## What is needed
What lines of the listing below contain the word "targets"? Copy each of them out.

## Study material
::::::

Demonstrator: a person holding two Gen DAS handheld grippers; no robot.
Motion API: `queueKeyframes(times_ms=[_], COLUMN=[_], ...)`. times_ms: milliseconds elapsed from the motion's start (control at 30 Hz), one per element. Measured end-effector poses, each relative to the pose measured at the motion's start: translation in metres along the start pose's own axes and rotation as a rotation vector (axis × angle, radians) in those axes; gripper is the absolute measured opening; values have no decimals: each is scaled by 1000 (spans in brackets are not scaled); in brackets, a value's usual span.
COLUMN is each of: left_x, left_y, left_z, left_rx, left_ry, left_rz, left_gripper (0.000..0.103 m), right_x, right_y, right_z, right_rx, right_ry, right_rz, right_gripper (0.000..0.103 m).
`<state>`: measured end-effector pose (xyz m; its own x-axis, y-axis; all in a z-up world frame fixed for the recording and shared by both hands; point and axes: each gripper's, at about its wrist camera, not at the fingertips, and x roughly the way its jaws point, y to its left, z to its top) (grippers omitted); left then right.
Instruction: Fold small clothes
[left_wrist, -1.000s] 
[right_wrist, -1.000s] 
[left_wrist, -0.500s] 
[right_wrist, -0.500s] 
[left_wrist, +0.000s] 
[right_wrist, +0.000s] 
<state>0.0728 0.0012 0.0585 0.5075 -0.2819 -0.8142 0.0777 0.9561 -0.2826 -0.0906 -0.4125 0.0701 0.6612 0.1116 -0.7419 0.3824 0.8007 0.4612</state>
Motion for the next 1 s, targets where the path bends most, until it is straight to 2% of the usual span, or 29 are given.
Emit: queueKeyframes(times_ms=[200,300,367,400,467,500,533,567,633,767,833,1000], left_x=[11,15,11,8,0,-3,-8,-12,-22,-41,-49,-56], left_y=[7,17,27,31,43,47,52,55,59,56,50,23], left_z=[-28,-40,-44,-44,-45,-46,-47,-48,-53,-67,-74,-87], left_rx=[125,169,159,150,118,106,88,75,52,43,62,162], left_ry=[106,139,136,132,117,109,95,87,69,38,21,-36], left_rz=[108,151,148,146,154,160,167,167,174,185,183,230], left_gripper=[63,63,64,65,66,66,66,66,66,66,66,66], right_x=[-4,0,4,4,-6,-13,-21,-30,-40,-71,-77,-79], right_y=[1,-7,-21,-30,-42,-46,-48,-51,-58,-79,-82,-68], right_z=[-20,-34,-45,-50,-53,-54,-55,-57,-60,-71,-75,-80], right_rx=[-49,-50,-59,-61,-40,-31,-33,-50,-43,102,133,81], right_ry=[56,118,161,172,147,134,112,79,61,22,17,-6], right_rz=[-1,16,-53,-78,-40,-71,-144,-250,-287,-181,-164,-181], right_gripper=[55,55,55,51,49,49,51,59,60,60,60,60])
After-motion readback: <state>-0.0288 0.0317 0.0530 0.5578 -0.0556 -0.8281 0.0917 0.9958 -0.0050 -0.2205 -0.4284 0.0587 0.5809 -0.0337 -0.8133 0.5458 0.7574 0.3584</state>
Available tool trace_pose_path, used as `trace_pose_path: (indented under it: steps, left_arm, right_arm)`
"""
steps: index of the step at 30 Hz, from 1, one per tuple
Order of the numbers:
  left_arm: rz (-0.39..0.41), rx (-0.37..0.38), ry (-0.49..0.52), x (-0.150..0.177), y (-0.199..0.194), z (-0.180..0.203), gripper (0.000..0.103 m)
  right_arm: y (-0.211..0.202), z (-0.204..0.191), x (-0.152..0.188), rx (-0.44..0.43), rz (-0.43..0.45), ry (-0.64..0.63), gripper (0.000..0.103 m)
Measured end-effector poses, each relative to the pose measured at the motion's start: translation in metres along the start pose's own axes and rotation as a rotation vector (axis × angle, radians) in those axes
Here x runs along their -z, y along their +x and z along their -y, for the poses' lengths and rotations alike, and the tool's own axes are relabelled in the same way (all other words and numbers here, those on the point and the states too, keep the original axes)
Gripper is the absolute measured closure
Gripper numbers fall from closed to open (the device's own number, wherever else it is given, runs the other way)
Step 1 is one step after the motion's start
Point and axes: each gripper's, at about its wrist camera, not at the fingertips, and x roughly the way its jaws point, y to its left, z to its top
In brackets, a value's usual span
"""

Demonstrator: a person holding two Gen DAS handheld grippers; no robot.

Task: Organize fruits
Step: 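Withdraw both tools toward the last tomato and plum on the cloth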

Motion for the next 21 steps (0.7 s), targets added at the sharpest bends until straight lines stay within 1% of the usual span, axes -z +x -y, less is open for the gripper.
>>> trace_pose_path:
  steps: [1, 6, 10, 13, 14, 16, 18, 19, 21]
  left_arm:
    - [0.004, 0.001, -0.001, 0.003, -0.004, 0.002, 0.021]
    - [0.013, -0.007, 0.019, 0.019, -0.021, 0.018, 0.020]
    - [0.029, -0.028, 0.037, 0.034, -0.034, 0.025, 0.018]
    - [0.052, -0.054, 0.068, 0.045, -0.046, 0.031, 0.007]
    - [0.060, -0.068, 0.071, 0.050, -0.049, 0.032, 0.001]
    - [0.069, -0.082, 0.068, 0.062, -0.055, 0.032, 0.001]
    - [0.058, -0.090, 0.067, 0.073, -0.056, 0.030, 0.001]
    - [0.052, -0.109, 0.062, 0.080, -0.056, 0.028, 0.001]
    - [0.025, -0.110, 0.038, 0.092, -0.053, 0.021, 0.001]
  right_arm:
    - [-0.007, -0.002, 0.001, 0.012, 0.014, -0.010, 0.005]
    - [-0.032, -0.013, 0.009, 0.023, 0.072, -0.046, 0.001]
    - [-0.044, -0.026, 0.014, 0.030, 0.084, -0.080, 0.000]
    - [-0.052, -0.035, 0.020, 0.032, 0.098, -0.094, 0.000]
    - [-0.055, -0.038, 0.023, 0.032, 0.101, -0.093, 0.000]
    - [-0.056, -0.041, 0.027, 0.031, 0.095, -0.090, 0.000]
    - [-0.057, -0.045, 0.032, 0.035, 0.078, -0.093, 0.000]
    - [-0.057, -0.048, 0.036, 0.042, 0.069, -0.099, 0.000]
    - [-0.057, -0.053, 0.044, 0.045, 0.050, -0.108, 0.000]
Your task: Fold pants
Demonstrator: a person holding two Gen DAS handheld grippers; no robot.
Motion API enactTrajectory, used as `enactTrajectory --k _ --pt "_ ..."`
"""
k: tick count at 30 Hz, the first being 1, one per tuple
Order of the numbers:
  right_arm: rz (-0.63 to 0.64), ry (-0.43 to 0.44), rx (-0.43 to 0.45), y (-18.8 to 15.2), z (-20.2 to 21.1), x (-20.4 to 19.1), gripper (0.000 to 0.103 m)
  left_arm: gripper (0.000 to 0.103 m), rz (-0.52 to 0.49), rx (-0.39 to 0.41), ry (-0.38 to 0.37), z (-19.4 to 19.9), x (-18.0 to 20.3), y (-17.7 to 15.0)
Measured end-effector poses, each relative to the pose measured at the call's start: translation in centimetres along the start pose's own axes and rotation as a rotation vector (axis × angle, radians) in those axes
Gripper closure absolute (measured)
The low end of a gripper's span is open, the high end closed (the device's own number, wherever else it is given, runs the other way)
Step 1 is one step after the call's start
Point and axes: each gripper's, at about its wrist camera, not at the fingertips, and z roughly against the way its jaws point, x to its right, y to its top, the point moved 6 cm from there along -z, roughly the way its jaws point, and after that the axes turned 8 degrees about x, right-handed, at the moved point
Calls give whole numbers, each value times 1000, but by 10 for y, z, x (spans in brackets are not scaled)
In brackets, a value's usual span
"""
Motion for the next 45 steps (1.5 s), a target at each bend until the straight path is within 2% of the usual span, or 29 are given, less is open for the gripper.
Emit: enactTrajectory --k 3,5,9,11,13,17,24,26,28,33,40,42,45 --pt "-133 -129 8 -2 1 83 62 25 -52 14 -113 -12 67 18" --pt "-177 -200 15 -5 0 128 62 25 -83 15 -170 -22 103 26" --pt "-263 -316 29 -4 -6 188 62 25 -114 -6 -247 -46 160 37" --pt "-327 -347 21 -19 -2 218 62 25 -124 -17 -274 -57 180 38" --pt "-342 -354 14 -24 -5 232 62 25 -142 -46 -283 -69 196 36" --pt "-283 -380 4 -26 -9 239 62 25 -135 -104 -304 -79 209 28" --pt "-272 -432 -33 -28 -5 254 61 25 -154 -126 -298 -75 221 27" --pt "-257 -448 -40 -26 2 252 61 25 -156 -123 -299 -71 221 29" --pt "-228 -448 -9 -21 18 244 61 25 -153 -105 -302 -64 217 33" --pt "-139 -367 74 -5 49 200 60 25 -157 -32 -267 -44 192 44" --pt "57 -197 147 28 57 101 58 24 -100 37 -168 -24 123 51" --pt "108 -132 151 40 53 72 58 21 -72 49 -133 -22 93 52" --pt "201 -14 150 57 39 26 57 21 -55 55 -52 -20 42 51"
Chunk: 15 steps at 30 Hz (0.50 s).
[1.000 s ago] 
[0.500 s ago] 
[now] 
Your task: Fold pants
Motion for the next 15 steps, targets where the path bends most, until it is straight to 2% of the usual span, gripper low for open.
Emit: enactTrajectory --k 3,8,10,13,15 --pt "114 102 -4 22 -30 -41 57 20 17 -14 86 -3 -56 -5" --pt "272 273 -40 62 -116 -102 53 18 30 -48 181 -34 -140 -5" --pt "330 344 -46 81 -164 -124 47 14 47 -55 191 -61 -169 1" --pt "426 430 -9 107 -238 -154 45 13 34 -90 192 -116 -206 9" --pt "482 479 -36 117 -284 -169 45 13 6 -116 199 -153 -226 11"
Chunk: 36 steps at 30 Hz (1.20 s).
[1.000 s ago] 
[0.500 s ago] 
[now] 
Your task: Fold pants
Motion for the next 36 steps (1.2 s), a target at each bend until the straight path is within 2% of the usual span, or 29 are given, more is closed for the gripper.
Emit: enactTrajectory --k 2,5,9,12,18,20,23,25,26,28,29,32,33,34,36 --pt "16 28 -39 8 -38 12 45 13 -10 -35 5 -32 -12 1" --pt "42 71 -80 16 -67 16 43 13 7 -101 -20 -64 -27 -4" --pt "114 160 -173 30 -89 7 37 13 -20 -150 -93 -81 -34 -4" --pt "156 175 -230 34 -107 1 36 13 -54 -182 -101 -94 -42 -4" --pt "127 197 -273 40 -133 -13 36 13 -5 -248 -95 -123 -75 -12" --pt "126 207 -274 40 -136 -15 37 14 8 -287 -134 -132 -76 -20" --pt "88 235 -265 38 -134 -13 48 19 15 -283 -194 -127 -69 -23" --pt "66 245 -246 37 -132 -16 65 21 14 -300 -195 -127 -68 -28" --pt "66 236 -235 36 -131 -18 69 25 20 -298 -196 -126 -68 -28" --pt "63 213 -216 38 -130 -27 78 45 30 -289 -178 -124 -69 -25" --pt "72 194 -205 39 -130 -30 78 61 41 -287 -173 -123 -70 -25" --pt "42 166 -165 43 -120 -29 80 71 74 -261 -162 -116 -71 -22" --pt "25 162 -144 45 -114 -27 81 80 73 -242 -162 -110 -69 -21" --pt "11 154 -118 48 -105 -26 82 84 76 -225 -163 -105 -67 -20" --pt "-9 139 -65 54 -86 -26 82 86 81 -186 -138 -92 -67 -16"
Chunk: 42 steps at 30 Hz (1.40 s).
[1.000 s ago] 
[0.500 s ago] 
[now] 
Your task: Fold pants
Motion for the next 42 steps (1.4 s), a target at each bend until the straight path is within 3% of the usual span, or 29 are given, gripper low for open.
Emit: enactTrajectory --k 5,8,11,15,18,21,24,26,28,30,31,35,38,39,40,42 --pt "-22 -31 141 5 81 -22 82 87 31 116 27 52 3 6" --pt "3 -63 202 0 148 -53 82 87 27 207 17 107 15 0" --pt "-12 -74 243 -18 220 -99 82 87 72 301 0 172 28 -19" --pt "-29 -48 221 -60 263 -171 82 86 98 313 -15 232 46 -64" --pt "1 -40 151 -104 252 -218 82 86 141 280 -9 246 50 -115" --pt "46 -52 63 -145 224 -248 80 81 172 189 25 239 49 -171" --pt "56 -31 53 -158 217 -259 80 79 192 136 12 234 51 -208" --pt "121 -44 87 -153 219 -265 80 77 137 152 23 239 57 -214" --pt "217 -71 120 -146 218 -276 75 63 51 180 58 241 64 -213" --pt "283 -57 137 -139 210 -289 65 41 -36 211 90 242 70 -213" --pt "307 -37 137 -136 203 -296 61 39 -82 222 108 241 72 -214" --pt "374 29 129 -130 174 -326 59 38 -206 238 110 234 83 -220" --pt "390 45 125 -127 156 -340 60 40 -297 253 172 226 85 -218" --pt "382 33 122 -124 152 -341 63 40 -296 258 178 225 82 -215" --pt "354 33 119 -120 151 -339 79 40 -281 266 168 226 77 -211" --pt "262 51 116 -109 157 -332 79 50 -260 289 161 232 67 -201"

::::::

## Exercise output
Motion for the next 1 s, targets where the path bends most, until it is straight to 2% of the usual span, or 29 are given.
Motion for the next 21 steps (0.7 s), targets added at the sharpest bends until straight lines stay within 1% of the usual span, axes -z +x -y, less is open for the gripper.
Motion for the next 15 steps, targets where the path bends most, until it is straight to 2% of the usual span, gripper low for open.

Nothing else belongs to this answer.